July 15, 2015 09:03 IST

The main challenge for large Indian companies like TCS will be to rely more on technological prowess and less on the cost arbitrage

TCSTata Consultancy Services India's leading software company, has performed reasonably well in the first quarter of the current financial year in a somewhat difficult global environment -- global spending on software is projected to go down by 4.3 per cent in the current year.

Over the last five years, TCS has managed to increase its global market share at a time when leaders like IBM have registered a sharp decline.

It is thus reasonable to hope that TCS will continue to get stronger vis-à-vis the competition in the current year.
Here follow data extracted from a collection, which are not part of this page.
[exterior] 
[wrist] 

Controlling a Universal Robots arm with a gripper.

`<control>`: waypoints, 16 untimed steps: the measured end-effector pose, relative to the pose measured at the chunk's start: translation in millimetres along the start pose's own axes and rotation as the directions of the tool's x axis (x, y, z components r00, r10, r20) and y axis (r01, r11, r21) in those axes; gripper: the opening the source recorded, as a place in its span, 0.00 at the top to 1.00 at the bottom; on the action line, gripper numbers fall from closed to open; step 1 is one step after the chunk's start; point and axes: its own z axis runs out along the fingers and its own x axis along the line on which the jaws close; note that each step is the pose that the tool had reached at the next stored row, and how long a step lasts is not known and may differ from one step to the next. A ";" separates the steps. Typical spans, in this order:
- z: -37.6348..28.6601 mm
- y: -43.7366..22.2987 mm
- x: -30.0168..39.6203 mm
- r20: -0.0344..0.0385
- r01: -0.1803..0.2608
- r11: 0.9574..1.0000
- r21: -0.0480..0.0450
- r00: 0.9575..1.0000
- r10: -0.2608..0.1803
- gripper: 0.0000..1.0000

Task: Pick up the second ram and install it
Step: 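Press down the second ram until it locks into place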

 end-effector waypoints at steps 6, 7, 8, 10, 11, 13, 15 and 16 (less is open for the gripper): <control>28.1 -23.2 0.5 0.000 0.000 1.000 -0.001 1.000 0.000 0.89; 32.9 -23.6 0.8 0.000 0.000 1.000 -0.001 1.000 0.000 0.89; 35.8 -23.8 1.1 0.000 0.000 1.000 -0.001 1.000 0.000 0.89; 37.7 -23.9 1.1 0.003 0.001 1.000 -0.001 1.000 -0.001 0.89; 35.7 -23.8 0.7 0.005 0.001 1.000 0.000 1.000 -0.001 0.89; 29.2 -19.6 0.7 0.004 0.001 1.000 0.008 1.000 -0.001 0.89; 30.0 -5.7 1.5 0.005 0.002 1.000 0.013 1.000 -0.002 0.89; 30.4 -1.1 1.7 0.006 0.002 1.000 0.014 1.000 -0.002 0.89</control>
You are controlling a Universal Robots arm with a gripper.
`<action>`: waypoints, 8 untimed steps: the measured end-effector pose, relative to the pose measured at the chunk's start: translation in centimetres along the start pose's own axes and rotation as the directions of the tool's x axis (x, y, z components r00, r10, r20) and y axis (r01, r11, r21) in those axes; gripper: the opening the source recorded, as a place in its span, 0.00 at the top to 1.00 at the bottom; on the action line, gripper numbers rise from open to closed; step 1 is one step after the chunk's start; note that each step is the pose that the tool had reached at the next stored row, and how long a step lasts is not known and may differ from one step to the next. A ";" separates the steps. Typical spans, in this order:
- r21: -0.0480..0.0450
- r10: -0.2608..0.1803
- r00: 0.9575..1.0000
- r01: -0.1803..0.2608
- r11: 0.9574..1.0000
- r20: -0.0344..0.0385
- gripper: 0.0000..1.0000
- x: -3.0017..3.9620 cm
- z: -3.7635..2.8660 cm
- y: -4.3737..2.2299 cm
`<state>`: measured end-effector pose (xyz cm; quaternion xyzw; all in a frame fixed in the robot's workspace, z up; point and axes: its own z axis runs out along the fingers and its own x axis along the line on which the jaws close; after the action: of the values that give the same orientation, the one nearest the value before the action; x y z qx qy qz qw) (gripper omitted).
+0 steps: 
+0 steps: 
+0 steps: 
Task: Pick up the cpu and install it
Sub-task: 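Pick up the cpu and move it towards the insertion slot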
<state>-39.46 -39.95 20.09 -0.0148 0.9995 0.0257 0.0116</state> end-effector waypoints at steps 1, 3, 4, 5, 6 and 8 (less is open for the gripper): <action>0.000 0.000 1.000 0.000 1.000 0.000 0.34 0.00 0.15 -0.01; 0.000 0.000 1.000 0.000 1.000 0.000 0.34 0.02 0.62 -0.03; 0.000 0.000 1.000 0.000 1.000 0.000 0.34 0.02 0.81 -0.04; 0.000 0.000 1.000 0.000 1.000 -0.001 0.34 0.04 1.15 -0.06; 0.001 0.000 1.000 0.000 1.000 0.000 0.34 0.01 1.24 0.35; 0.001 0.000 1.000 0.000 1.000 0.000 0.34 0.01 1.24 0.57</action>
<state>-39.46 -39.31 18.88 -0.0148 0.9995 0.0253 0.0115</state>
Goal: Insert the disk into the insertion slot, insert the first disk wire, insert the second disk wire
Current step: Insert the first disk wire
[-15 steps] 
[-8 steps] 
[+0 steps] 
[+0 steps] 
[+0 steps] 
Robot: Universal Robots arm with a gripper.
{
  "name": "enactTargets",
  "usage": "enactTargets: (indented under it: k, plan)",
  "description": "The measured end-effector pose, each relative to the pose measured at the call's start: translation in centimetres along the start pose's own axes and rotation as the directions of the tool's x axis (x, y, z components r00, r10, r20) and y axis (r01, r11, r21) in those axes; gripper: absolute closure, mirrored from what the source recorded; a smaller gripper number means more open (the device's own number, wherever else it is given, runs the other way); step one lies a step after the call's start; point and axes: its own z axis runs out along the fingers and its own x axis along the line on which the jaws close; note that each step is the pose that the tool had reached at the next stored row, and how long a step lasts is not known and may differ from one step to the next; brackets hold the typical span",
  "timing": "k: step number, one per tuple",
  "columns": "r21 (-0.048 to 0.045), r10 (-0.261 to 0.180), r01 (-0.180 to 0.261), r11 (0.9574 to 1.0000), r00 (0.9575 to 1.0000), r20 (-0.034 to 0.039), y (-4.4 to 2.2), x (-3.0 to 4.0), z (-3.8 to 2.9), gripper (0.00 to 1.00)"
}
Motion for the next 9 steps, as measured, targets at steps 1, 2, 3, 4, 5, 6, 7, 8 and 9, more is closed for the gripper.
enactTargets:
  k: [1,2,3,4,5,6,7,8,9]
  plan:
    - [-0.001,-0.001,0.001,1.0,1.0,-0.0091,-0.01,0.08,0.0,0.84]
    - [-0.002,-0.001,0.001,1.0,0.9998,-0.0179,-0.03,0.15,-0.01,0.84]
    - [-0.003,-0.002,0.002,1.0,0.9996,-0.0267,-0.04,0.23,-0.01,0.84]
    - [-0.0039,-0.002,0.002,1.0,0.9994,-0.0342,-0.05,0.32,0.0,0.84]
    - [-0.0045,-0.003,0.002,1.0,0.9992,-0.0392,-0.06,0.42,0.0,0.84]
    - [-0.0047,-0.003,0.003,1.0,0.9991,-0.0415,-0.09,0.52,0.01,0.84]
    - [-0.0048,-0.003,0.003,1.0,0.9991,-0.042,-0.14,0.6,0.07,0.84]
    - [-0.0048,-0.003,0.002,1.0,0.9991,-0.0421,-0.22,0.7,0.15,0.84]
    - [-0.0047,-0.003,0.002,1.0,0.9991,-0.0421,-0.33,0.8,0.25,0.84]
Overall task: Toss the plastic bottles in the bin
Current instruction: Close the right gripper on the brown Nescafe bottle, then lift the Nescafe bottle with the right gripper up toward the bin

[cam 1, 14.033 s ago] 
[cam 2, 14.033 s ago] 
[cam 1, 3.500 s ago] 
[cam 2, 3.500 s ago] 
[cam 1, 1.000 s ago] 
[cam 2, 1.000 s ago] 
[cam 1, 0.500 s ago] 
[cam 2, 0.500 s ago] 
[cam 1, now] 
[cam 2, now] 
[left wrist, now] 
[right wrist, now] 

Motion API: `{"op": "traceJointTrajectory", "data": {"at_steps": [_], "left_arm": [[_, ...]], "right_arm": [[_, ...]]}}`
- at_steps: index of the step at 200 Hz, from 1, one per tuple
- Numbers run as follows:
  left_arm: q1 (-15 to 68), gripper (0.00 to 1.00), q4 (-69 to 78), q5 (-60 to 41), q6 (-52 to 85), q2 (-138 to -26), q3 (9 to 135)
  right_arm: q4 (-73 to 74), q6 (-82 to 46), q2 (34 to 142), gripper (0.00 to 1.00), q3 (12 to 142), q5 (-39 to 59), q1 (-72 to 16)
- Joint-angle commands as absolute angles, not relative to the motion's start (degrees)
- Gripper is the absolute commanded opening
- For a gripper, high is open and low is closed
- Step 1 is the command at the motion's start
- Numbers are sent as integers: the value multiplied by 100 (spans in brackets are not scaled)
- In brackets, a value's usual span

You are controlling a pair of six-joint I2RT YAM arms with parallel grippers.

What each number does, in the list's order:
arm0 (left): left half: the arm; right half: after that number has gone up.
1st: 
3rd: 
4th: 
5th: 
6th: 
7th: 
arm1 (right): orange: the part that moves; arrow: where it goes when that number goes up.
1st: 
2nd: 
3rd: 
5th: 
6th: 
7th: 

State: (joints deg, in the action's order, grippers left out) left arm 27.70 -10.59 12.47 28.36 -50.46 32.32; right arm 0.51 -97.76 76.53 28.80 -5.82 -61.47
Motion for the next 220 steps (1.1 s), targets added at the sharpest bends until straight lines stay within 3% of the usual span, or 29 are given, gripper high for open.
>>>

Actual results in the April-June quarter have been mixed; it has bettered analysts' expectations in terms of net profit and margins, but fallen behind in revenue.

As this has happened along with good volume growth, evidently greater effort is having to be put into earning every dollar.

Some of the downside is attributed to the pains of having to digest a recent acquisition -- but it could be argued that acquisitions are also the route to quick growth in capabilities and revenue.

The increase in margins and net profits may have something to do with the strategic direction in which TCS is moving.

As the traditional business of development and maintenance with billing on a time-and-material basis is being increasingly affected by automation in the information technology sector, the future lies in delivery through higher technology.

Cloud-based services are becoming increasingly important; the days of steady income for the creators of licensed enterprise-based solutions, and for those who maintain them, are numbered.

Another major change is the decline in the relative importance of infrastructure services in support of already-completed systems integration work. In its place has emerged what is commonly known as the 'digital' trade -- the digitising of a business' activity and data, and the moving of some of it to the cloud.

This, it is argued, enables a firm to track itself much better, and to understand its clients better, too.

TCS' claim is that it is progressing particularly well in digital work, which accounts for over eight per cent of its revenue and is growing at over 10 per cent.

Technological upgrade and competent delivery of such services are key to the continued relevance and success of Indian IT services firms in the future.

The main challenge for large Indian companies like TCS will be to rely more on technological prowess and less on the cost arbitrage derived from the willingness of Indian software engineers to work for less than their developed-country counterparts.

As higher skills will be needed, compensation levels and training costs are likely to rise rapidly.

Along with this, it will become increasingly difficult for companies to post Indian engineers at competitive rates in client-country locations, given tightening visa restrictions.

To continue to do well in information technology, companies will have to live by their wits.